‘Need for Speed’ star Aaron Paul on how he almost ran over his director

When audiences last saw “Breaking Bad” star Aaron Paul, he was screaming down a dark road behind the wheel of a muscle car during the closing moments of AMC’s hit TV series.

The 34-year-old Paul finds himself in a similar situation at the outset of “Need for Speed” -- driving a souped up classic into uncertainty. However, the two projects couldn’t be more different.

Based on the video game series of the same name, the high-octane actioner from director Scott Waugh (“Medal of Valor”) puts Paul in the role of Tobey, a talented mechanic and street racer who is framed for the death of his friend by a jealous rival (played by Dominic Cooper). There's not a "Yeah, bitch!" in sight.

“I knew how to drive before this film – I had my license and everything – but I definitely did not know how to drive like this,” Paul told Yahoo Movies Canada while in Toronto in February. “One thing that I had to do that I was really nervous about was that thing where I had to slide up to [Scott] and stop just short of [him] on that bridge. I had to drive at the camera at a little bit more than 70 miles per hour because I needed just enough speed… ...Tobey flips the car around and he’s driving straight at the camera and he flings open the door and runs out. I had to get the car literally inches away from where the camera was, and there’s a human being attached to that camera.”

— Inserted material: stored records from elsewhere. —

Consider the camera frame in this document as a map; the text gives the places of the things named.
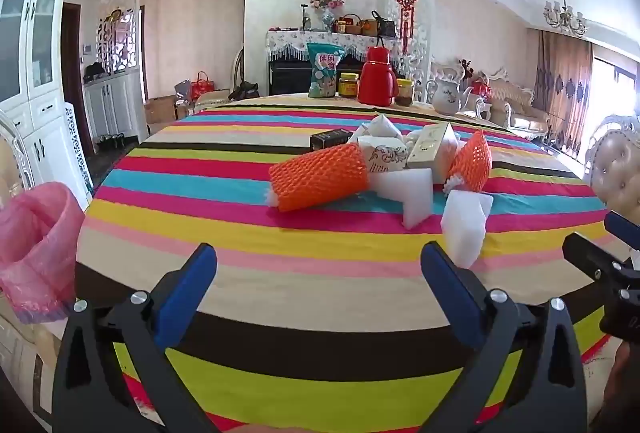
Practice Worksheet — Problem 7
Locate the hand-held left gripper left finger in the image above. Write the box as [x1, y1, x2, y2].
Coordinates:
[52, 242, 223, 433]

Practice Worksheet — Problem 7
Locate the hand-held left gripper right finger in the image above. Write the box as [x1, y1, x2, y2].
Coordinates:
[421, 241, 588, 433]

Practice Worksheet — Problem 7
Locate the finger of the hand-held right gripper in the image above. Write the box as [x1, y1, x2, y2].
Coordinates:
[562, 232, 636, 286]
[604, 211, 640, 244]

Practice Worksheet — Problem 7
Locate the white foam block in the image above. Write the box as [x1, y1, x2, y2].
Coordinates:
[440, 189, 494, 270]
[369, 167, 435, 231]

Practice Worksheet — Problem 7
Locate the small orange foam net sleeve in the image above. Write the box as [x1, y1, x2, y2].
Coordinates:
[446, 130, 493, 194]

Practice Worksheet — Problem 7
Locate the white printed paper bag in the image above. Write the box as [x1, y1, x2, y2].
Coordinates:
[347, 135, 410, 174]

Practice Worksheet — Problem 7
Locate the beige box with orange end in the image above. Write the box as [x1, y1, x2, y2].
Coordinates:
[405, 122, 451, 170]

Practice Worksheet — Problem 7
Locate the pink plastic bin bag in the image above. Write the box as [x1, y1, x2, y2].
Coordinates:
[0, 182, 87, 325]

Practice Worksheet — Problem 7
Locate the large orange foam net sleeve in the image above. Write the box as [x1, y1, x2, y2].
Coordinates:
[268, 143, 372, 214]

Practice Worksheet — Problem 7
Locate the white pouch with black lettering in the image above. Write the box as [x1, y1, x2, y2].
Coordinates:
[359, 113, 402, 141]

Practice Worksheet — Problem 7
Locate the black cardboard box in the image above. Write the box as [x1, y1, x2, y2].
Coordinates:
[309, 128, 355, 152]

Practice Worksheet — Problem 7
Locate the person's right hand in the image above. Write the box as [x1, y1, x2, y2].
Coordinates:
[602, 342, 640, 414]

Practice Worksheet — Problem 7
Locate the beige tufted white-framed chair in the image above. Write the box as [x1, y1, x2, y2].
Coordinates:
[584, 115, 640, 214]
[0, 110, 38, 208]

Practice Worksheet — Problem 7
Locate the colourful striped tablecloth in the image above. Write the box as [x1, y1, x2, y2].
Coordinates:
[75, 93, 640, 433]

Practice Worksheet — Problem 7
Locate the glass balcony window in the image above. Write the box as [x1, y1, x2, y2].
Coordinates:
[592, 55, 640, 134]

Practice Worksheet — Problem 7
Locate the brown patterned curtain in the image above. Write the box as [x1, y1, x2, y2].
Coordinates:
[531, 30, 596, 151]

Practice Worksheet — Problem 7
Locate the cream carved sofa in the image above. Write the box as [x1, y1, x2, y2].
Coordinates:
[487, 67, 551, 140]

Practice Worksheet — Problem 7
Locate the white carved lattice panel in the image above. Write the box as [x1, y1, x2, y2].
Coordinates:
[62, 103, 94, 194]

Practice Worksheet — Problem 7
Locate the brown cardboard box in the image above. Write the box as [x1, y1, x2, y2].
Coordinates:
[144, 95, 178, 124]

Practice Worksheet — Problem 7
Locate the white porcelain floral pitcher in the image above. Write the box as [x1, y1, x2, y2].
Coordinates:
[431, 80, 477, 116]

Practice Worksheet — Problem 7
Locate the low white shoe cabinet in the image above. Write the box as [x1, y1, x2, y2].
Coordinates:
[82, 72, 143, 141]

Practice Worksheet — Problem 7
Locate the red gift bag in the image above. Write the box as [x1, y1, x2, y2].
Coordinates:
[191, 71, 216, 102]

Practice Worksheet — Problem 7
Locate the chandelier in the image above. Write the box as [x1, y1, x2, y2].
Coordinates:
[543, 0, 589, 38]

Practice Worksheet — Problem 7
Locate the white carved armchair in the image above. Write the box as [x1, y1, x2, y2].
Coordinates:
[429, 59, 473, 88]

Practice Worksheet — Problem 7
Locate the red thermos jug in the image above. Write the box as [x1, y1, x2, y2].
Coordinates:
[357, 46, 400, 106]

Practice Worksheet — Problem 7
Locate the yellow label jar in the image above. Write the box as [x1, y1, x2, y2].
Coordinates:
[338, 72, 360, 98]

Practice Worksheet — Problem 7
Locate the wooden chair back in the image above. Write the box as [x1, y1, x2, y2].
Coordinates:
[231, 48, 247, 88]

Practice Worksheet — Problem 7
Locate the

That human being was director Waugh, who joked that he was “expendable” and told his lead actor not to worry about hitting him.

“This isn't the first car hit I've done. Just come in,” Waugh, a former stuntman and stunt supervisor recalled telling Paul. “So he’s coming and I am looking through the lens and I can just hear the throttle and I just kind of thought ‘Uh oh. Maybe I shouldn't have said what I just said.’”

“‘If you go past your mark a little bit, I’ll just roll over the hood of the car,’” Paul remembered the director telling him. “Alright, well that’s not making me feel any better about the situation at hand."

“So he comes drifting in towards me and I just clenched up and I just said 'I’m not moving.' I literally just like a little girl just closed my eyes and screamed ‘Ahhhh!’” Waugh recalled with a laugh. “And then I heard the brakes screeching and it stops and I open my eyes and there he is literally two inches from the matte lens and I just went ‘Oh my god! Did I get it?’”

Both Paul and Waugh revealed that performing that kind of death-defying stunt (of which “Need for Speed” has no shortage of) required not only rigorous planning and safety, but also huge amounts of trust between the filmmaker, his actors, and the stunt performers.

“That’s what the stunt community has: trust. The set needed to have that,” Waugh stressed. “When he got behind the wheel, [Aaron] would know that we might be joking throughout the day, but when I said action there was no more bulls--- and everyone is on their A-game. Aaron was so great with that."

“When I was stopping short for that particular shot and [Scott] said it was OK to hit him with the car, that was him saying ‘I trust you,’” a more serious Paul said.

“People think we’re daredevils. We’re not,” the stuntman-turned-filmmaker said. “We are the exact opposite. We make sure that we don’t get hurt. With that you develop that trust. Aaron and I had that trust. I knew he wouldn’t hit me. I knew he wouldn’t. But if I pushed him a little bit he would feel comfortable enough for him to get that close to me… Plus I had safety men standing behind me just in case! I can say this now, but I did say to them ‘If it looks like he’s going to hit me, pull me.’"

“Need for Speed” is in theatres now.